Espero que as informações tenham sido úteis a ti e a outros.

Cláudio F1
Cláudio F1
Reply to  Felipe Masr
8 anos atrás

Valeu pelas dicas, Felipe Masr, elas realmente foram bem úteis.

André Bueno de Moraes
André Bueno de Moraes
8 anos atrás

Que legal os relatos, divertido de pensar como era naquela época a tecnologia, que para vc ainda era feitiçaria, não? kkk

Realmente a pista estava um sabão… o Sainz pai faria miséria… kkk

Eu estava lendo as declarações no GP, quando vi a dos pilotos da Manor e me perguntei “Who cares?”. Quando vi a foto do post, ri litros! kkk

hamzi barakat
hamzi barakat
8 anos atrás

Pô, legal demais essa historia, pode contar outras e quanto mais longas melhor

Gerson
Gerson
8 anos atrás

Gomes, estou na República Dominicana e a cobertura da Fox México aqui é impressionante! São apaixonados por velocidade e estão eufóricos!!!!
Ontem rolou uma entrevista com Emerson Fittipaldi onde eles estavam quase emocionados em tê-lo, ao vivo inclusive. E o clamor por Checo Perez é impressionante!!!!
É de dar gosto! Principalmente pra quem gosta!
Abcs

Sanzio
Sanzio
8 anos atrás

Por segundo.
E eram 2,4 Kb (2.400 bits) por segundo. Era lento pra burro! xD

Marcos
Marcos
Reply to  Sanzio
8 anos atrás

Na verdade, 2400 bps (bits por segundo), o que dá 300 caracteres, ou bytes, por segundo.

Senão, da forma como descreveu, dá a impressão de ser 2,4 kilobytes por segundo, o que seriam 19600 bps. Um assombro de velocidade pra aquela época.

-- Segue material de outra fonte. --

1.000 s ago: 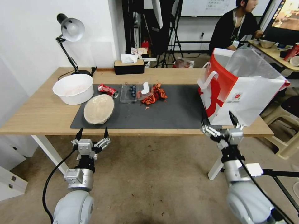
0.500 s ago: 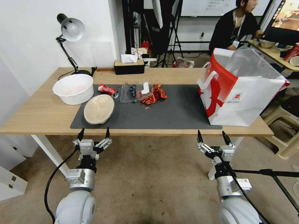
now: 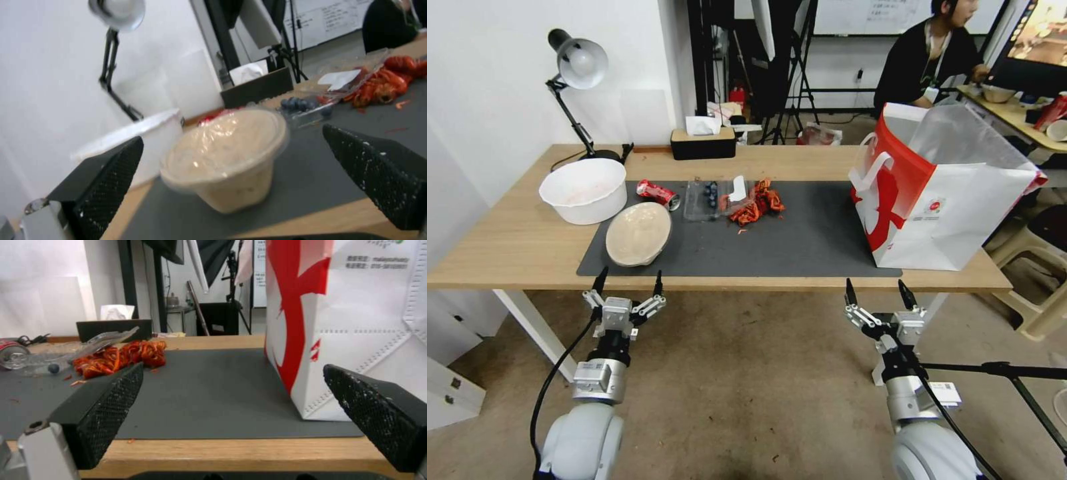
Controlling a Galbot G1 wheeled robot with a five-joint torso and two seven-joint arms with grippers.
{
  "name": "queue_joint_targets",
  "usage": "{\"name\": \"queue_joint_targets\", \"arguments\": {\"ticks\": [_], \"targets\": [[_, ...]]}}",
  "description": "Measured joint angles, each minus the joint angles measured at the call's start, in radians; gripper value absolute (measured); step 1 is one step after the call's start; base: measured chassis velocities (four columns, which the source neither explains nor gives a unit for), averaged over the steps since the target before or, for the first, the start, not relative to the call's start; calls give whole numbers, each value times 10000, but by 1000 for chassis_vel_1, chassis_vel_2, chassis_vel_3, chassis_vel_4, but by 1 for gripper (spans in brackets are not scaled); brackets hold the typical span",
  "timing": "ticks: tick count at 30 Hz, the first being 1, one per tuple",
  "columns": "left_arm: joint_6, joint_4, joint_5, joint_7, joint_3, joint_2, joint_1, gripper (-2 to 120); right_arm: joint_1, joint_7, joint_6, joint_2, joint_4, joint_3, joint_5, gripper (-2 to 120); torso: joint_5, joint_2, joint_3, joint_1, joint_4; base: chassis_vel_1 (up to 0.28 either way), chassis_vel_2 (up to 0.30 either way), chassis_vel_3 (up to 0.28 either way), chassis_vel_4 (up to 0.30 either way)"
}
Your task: Pick up the trash from the table and place it into the takeout bag.
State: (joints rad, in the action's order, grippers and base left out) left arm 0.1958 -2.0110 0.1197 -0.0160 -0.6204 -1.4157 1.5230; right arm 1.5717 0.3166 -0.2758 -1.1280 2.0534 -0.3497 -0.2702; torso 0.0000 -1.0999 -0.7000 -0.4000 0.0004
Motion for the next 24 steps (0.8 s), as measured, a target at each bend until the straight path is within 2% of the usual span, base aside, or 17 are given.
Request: {"name": "queue_joint_targets", "arguments": {"ticks": [2,8,19,21,24], "targets": [[121,225,290,-198,-88,309,-255,100,-18,-1,16,8,10,6,-6,100,-2,1,-1,-1,-7,0,0,0,0],[186,753,381,-810,-106,1258,-687,100,-66,-10,96,10,102,26,-16,100,-1,1,-2,-1,-3,0,0,0,0],[467,1667,721,-1344,-120,2227,-1294,100,-61,-13,129,-83,97,119,-3,100,-1,0,-1,0,-4,0,0,0,0],[472,1759,741,-1369,-112,2330,-1333,99,-60,-12,129,-93,95,120,2,100,0,0,-2,0,-4,0,0,0,0],[508,1948,777,-1377,-102,2565,-1468,90,-60,-12,129,-102,87,118,5,100,-1,0,-1,0,-4,0,0,0,0]]}}
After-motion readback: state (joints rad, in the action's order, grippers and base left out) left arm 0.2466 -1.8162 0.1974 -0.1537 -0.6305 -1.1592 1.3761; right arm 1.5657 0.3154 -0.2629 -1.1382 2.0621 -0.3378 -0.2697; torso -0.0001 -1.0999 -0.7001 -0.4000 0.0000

Acho que não existiam os modems de 28800 ainda.

Jonivan
Jonivan
Reply to  Sanzio
8 anos atrás

Isso mesmo, 2400 bits por segundo. O bit (de “binary digit”) é a menor unidade de informação, basicamente é 0 ou 1. Tudo que é informação é formado por um conjunto deles. Pra ter idéia da diferença de velocidade da época, hoje temos em casa Internet de até 100 Mbps (milhões de bits por segundo). O FG deu sorte de contar com uma conexão rápida na época, pois eram comuns velocidades de 600 e 1200 bps. No mais, grande relato deste grande cronista. Admirável, sempre.

Thiago Leal
8 anos atrás

Agora sei como era a Internet dos primórdios. Obrigado. Você mencionou esse Toshiba aí no texto de homenagem tácita ao Mandela e eu fiquei confuso quando li, porque você diz que ia mandar umas linhas (do laptop) pro jornal e eu fiquei “Porra, como assim? Não tinha e-mail naquela época”. Agora entendi.